Somewhere below are a line with "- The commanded" and a later line with "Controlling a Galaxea". Output exactly those lines and all lines between them.

Stored data ::
──────────
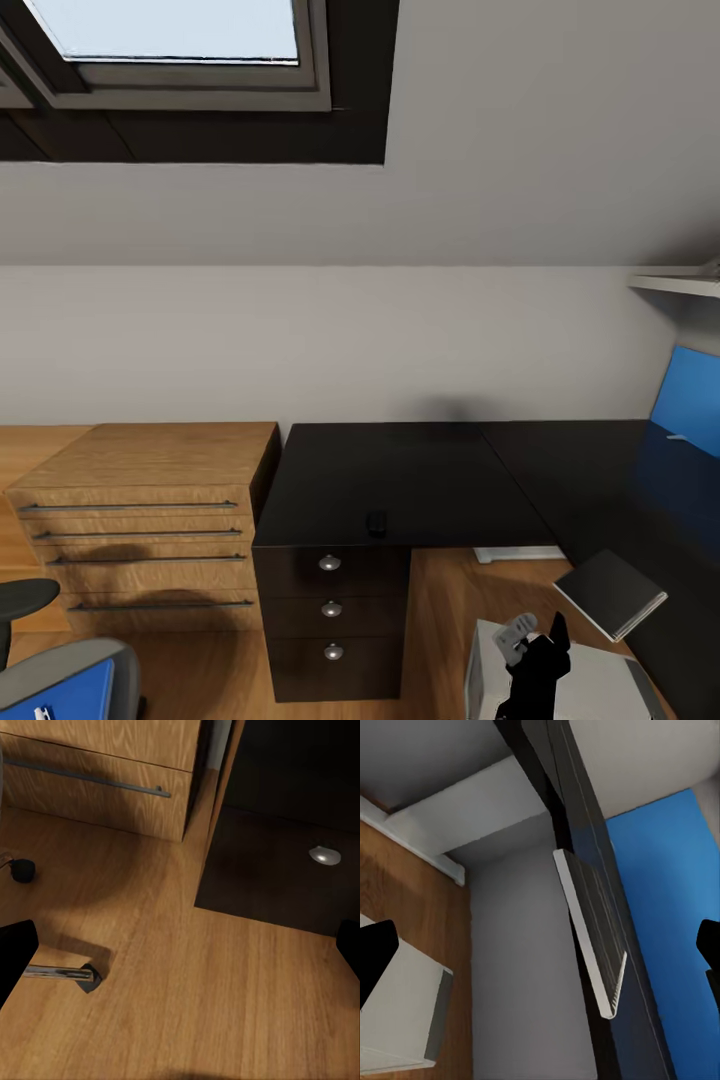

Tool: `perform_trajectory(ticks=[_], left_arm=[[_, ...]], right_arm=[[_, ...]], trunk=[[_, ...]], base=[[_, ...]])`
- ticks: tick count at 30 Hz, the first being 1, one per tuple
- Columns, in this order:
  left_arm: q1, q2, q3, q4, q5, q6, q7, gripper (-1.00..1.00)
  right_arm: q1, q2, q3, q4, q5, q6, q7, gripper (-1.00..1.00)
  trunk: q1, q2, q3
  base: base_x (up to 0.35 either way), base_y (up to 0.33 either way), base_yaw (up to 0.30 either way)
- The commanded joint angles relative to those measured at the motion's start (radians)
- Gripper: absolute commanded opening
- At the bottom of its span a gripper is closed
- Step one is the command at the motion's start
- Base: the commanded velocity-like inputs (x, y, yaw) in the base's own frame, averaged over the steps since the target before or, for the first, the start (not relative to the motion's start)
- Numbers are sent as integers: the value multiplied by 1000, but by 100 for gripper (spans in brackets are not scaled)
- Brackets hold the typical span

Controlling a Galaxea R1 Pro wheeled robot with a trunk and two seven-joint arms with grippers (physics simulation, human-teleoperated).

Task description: In the bedroom, organize the workspace by keeping the computer under the desk, ensuring the monitor is on the desk, placing the keyboard on the desk next to the monitor, placing the mouse on the desk next to the keyboard, moving the folder from the swivel chair onto the desk next to the mouse, stacking the notebook on top of the folder with the pen on top of the notebook, and positioning the swivel chair next to the desk.

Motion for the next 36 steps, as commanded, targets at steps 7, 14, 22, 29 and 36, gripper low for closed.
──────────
Result for this task ::
- The commanded joint angles relative to those measured at the motion's start (radians)
- Gripper: absolute commanded opening
- At the bottom of its span a gripper is closed
- Step one is the command at the motion's start
- Base: the commanded velocity-like inputs (x, y, yaw) in the base's own frame, averaged over the steps since the target before or, for the first, the start (not relative to the motion's start)
- Numbers are sent as integers: the value multiplied by 1000, but by 100 for gripper (spans in brackets are not scaled)
- Brackets hold the typical span

Controlling a Galaxea R1 Pro wheeled robot with a trunk and two seven-joint arms with grippers (physics simulation, human-teleoperated).

What the exercise asked for has been given in full.